Mais il a de la chance, le vieux. Assez miraculeusement, alors qu’il n’y a jamais autant eu de raisons de se révolter, le jeune est sage. Très sage. On va citer les djihadistes, bien sûr, mais ce n’est pas une révolte, c’est le signe ultime et atroce de la soumission à la pire des aliénations, l’aliénation religieuse. On va citer le zadiste, mais le zadiste, il est tout de même pas très nombreux ni très pugnace. Il n’a tué personne même si à l’occasion, lui se fait tuer. Mais très majoritairement, le jeune ne bouge plus. Il vit moins bien que ses parents et que ses grands-parents, il n’aura pas de retraite, il accède à un CDI une fois par hasard et de toute façon, bientôt, il n’y en aura même plus de CDI. Ne parlons pas de la couverture santé, de la sécu, de la stagiairisation à vie, de l’accès à la propriété….

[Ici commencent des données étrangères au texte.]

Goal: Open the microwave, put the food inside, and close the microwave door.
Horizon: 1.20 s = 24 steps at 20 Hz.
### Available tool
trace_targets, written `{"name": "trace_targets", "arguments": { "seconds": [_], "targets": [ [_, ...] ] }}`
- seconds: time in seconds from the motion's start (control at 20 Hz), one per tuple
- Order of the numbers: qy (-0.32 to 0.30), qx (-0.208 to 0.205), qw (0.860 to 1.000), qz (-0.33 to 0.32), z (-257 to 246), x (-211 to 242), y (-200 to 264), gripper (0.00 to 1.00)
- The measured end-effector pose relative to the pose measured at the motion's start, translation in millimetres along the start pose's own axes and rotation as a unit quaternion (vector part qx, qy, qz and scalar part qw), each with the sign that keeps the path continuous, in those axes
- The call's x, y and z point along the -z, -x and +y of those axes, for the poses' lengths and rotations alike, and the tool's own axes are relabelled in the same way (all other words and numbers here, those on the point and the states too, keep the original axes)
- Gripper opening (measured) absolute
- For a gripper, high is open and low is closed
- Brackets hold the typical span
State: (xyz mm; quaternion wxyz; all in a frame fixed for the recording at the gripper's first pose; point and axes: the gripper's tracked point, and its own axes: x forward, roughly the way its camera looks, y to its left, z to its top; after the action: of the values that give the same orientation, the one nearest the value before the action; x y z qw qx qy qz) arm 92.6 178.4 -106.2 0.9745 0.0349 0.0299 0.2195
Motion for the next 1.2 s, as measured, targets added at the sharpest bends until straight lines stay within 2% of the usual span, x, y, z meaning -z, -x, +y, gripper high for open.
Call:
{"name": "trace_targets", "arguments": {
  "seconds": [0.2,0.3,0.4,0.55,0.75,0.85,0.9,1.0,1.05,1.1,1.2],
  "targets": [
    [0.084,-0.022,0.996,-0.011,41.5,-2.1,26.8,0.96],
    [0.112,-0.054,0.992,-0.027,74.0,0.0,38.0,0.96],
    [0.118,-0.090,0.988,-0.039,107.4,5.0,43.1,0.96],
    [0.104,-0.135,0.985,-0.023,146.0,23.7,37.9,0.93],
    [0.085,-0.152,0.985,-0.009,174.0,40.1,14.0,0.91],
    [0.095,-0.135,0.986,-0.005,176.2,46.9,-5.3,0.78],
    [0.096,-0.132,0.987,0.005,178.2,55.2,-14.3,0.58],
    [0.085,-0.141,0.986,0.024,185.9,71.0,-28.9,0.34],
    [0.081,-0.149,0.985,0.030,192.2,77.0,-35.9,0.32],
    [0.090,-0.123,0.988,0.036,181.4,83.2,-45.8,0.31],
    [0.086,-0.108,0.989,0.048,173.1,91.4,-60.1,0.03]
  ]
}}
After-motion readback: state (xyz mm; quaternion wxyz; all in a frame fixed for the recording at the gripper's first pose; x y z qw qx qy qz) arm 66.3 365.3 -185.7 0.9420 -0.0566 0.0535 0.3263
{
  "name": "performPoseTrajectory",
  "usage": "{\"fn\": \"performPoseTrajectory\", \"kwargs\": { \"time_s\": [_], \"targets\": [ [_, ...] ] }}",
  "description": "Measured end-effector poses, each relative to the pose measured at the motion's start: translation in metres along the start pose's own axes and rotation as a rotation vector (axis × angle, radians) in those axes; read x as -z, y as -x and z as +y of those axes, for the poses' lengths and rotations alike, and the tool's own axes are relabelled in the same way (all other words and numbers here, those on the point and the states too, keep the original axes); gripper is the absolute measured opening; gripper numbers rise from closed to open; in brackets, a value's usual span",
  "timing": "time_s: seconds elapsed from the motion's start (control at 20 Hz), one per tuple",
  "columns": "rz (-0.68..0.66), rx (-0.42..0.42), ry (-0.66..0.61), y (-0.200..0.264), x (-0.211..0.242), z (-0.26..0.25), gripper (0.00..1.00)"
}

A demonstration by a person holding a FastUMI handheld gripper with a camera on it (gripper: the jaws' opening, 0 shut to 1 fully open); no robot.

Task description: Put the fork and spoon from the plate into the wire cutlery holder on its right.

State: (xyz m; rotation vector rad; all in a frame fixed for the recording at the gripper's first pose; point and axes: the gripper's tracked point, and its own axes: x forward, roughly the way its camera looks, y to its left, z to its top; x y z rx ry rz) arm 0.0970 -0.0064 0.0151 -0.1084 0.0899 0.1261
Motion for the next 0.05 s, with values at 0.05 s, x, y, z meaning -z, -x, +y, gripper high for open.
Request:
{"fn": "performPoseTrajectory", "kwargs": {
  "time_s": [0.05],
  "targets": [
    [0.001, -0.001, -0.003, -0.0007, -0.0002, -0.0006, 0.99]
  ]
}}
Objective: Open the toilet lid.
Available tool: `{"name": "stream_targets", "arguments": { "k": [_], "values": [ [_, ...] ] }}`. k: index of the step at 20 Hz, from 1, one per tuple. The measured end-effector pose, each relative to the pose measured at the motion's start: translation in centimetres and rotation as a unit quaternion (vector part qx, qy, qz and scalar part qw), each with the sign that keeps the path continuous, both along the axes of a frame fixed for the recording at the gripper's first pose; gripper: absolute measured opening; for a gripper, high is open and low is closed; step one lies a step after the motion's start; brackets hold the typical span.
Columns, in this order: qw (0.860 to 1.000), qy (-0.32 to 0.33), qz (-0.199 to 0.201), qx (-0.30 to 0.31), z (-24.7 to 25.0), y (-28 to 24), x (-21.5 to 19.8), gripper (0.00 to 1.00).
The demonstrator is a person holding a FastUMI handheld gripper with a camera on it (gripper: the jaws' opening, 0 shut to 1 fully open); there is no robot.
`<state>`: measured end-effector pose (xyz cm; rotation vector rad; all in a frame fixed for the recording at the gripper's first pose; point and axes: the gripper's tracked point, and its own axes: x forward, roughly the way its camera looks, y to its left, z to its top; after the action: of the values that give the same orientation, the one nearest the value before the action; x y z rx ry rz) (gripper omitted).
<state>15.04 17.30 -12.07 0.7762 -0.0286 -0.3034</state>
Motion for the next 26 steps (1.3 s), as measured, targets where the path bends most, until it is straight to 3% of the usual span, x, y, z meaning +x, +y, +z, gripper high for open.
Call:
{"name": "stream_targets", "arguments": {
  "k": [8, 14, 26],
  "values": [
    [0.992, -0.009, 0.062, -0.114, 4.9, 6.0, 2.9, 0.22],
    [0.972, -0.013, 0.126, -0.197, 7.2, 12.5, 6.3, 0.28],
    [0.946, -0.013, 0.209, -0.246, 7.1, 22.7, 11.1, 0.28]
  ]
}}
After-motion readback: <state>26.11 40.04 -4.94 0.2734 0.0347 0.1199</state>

Et pourtant, il ne bouge pas le jeune. Il ne se syndique pas, il n’adhère pas à un parti politique, il ne vote pas ou alors FN dans une espèce de geste punk en croyant que ça embête tout le monde qu’il vote FN alors qu’en fait c’est bien pratique, ça permet aux autres (cf. Valls) de passer pour des défenseurs de la République tout en sabrant dans tous les budgets sociaux – car augmenter les minima sociaux c’est une dépense mais donner quelques milliards au Medef sans contrepartie, c’est un investissement sur l’avenir. Mais bon, non, il ne bouge pas, le jeune.

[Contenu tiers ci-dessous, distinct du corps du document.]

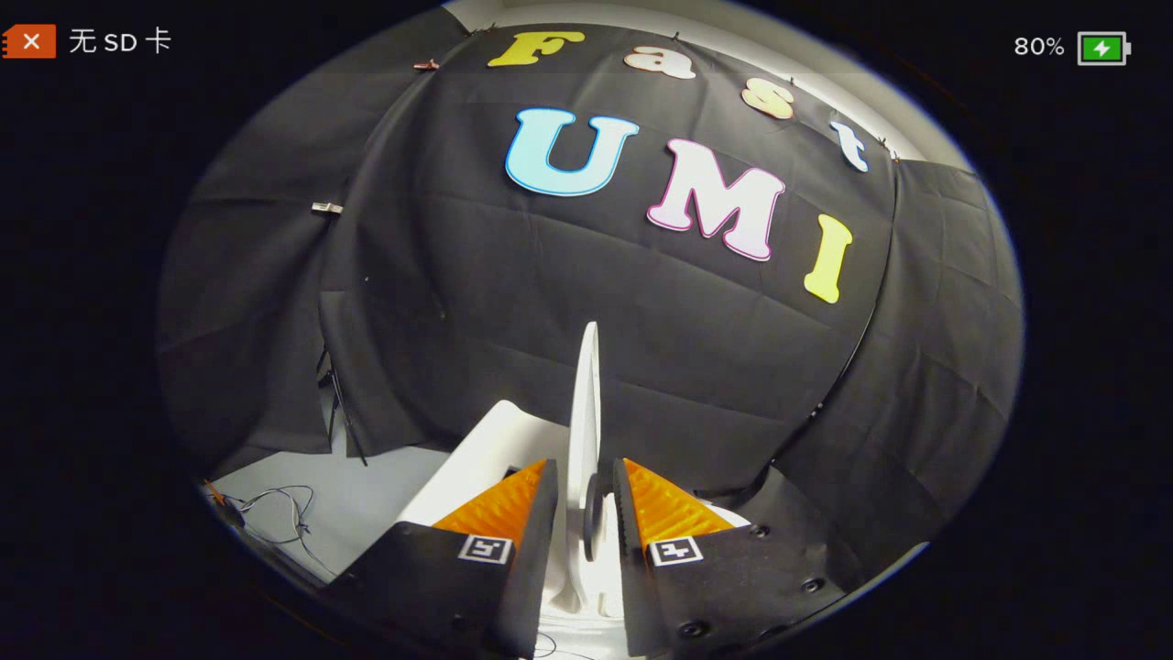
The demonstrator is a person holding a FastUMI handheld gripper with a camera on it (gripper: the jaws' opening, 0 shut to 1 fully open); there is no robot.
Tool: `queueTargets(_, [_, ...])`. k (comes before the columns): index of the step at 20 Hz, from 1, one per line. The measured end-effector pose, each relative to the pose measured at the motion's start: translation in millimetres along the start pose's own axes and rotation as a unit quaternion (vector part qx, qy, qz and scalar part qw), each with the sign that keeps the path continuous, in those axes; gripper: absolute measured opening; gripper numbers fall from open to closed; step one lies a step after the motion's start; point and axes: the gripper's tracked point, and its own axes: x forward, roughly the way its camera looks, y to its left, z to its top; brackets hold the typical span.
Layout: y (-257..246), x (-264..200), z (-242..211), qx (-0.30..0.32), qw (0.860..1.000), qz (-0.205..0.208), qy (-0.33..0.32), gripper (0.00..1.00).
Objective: Open the toilet lid.
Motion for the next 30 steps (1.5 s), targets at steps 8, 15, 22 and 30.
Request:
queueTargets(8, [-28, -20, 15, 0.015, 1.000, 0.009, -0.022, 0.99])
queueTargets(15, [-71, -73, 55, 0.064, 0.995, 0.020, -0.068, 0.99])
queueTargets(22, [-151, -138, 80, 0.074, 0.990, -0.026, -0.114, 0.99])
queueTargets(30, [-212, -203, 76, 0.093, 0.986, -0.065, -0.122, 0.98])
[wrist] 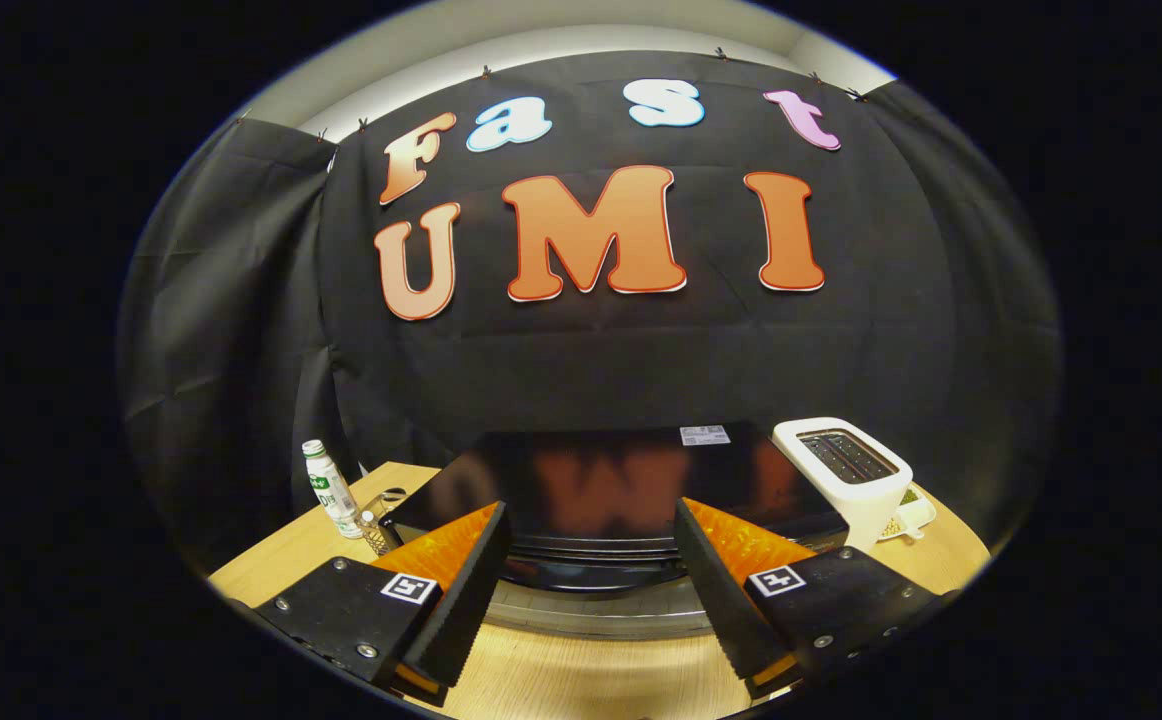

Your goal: Open the toaster oven, put the food inside, and close the toaster oven door.

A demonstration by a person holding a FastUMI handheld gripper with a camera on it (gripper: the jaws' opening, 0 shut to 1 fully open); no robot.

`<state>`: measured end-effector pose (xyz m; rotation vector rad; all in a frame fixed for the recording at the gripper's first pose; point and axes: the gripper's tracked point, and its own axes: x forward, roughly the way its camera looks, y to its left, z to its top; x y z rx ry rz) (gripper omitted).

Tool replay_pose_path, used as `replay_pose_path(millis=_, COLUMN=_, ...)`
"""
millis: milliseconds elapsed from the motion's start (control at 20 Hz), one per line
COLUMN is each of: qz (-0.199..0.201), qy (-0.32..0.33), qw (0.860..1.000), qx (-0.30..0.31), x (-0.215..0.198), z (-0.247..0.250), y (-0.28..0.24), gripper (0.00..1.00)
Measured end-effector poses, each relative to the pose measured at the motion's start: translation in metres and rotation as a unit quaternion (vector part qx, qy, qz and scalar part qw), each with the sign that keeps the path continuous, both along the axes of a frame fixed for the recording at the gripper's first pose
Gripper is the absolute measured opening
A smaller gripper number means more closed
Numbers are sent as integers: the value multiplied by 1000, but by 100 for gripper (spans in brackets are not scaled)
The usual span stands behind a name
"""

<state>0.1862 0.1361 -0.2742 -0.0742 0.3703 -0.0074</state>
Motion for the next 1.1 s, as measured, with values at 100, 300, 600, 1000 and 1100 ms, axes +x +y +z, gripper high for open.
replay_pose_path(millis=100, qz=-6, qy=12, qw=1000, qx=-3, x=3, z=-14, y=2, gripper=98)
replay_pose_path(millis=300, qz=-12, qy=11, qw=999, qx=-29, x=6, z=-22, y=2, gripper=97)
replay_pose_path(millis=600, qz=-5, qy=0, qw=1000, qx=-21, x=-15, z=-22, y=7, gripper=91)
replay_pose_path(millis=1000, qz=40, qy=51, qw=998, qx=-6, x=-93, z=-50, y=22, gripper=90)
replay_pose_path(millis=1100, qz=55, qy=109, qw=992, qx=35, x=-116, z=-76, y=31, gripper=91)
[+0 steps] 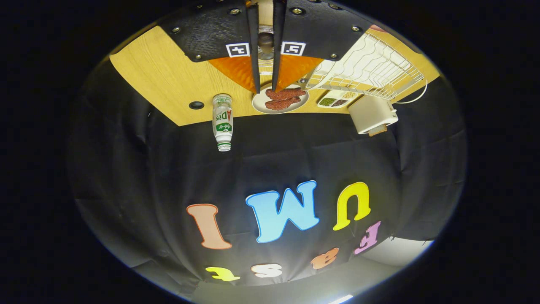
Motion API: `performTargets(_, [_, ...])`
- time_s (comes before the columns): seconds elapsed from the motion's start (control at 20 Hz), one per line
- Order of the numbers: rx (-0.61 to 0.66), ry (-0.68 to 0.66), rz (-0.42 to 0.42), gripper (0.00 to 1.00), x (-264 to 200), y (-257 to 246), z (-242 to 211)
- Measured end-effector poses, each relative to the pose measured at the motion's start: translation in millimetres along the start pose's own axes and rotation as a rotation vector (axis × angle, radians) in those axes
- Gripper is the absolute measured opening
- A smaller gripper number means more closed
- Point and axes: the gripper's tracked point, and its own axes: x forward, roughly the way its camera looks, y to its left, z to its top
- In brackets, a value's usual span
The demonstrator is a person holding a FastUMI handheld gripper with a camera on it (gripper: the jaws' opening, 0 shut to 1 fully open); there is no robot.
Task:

Heureusement, on vient d’avoir une explication à cette incroyable résignation oblomovienne, cette aboulie beckettienne, cet aquoibonisme bartlebien. En fait les jeunes n’entendent pas. Au sens propre. Ils sont devenus complètement sourdingues. C’est l’OMS qui le dit dans une enquête parue fin février. 50 % des jeunes de 12 à 35 ans, dans les pays à haut et moyen revenus, ont des problèmes d’audition. Parce qu’ils écoutent de la musique trop fort avec des casques qui leur envoient directement les décibels dans le cortex. Alors forcément, outre l’isolement et l’abrutissement qui empêchent de réfléchir, à la fin ils n’entendent plus rien. On conseille donc à ceux qui voudraient réveiller la jeunesse et la conduire à nouveau sur les chemins de la révolte de lire Marx, bien sûr, mais aussi et surtout d’apprendre le langage des signes.
On remarquera que le problème ne se pose pas dans les pays pauvres. Il faut croire que les bombardements sont moins dangereux pour l’ouïe que les iPod et qu’une bonne oreille est dans ces coins-là une question de survie : on entend arriver les obus, on peut estimer leur calibre et choisir l’abri idoine.

Pour le reste, rassurons-nous, qui n’entend pas ne se posera pas de question sur les désordres du monde, ses causes et ses conséquences.
Bref, nous vaincrons parce que nous sommes les plus sourds.